***** TASK INPUT

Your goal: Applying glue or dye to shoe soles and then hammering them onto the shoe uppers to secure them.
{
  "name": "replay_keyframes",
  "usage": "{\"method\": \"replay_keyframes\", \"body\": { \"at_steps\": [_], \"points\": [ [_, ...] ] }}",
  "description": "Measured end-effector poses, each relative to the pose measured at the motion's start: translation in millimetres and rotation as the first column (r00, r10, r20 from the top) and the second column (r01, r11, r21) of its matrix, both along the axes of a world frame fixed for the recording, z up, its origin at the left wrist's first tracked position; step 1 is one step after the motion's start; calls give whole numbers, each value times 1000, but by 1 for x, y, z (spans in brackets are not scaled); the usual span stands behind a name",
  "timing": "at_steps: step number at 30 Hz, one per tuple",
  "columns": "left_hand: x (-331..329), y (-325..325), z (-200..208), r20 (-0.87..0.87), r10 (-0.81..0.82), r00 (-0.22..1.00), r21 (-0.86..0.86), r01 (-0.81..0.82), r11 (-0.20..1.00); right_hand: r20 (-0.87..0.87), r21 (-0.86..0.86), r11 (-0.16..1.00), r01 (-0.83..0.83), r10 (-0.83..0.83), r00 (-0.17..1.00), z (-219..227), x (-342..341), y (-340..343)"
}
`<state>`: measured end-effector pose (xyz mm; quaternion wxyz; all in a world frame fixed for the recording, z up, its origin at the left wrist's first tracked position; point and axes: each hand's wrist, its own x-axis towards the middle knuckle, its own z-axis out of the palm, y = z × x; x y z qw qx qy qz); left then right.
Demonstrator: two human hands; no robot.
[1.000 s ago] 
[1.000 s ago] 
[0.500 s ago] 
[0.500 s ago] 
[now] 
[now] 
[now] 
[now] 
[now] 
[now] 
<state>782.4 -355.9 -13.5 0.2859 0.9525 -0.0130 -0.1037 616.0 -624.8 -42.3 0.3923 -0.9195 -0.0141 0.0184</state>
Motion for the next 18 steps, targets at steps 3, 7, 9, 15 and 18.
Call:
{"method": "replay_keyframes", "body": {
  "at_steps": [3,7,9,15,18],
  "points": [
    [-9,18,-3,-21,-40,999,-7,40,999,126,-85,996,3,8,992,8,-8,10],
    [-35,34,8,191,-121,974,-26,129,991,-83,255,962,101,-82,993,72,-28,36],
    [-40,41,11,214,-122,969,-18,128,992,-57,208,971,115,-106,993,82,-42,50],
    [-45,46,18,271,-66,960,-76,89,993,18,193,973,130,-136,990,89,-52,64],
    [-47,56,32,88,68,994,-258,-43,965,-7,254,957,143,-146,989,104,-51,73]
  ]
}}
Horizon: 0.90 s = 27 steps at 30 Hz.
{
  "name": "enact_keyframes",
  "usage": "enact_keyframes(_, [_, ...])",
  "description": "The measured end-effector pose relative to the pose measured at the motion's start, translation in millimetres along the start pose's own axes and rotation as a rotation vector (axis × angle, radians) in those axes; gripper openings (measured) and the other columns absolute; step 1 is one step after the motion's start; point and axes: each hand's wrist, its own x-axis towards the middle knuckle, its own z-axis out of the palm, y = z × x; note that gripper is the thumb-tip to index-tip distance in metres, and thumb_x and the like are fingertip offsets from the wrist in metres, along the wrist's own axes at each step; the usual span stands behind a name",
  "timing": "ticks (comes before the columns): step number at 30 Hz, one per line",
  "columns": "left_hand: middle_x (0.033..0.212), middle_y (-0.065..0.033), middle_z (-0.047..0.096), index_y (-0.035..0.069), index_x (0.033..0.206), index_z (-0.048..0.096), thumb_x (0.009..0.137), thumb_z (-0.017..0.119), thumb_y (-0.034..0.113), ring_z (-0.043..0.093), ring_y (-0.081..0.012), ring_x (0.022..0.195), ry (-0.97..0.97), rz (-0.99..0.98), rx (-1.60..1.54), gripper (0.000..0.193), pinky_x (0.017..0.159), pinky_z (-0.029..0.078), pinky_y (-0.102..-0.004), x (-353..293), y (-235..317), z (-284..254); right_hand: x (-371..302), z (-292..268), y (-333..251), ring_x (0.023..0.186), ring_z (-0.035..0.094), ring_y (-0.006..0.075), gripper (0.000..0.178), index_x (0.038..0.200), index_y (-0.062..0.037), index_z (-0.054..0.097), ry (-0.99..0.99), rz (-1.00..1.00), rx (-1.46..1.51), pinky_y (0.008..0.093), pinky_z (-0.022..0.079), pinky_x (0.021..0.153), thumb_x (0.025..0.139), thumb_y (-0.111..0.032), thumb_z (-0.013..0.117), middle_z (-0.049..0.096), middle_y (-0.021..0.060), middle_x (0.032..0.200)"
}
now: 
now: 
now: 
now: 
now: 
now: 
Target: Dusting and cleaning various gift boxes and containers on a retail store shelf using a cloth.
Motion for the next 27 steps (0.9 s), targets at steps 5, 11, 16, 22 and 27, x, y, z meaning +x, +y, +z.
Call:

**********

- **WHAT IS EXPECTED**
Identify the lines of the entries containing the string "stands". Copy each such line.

- **SOLUTION TO THE PROBLEM**
  "description": "Measured end-effector poses, each relative to the pose measured at the motion's start: translation in millimetres and rotation as the first column (r00, r10, r20 from the top) and the second column (r01, r11, r21) of its matrix, both along the axes of a world frame fixed for the recording, z up, its origin at the left wrist's first tracked position; step 1 is one step after the motion's start; calls give whole numbers, each value times 1000, but by 1 for x, y, z (spans in brackets are not scaled); the usual span stands behind a name",
  "description": "The measured end-effector pose relative to the pose measured at the motion's start, translation in millimetres along the start pose's own axes and rotation as a rotation vector (axis × angle, radians) in those axes; gripper openings (measured) and the other columns absolute; step 1 is one step after the motion's start; point and axes: each hand's wrist, its own x-axis towards the middle knuckle, its own z-axis out of the palm, y = z × x; note that gripper is the thumb-tip to index-tip distance in metres, and thumb_x and the like are fingertip offsets from the wrist in metres, along the wrist's own axes at each step; the usual span stands behind a name",

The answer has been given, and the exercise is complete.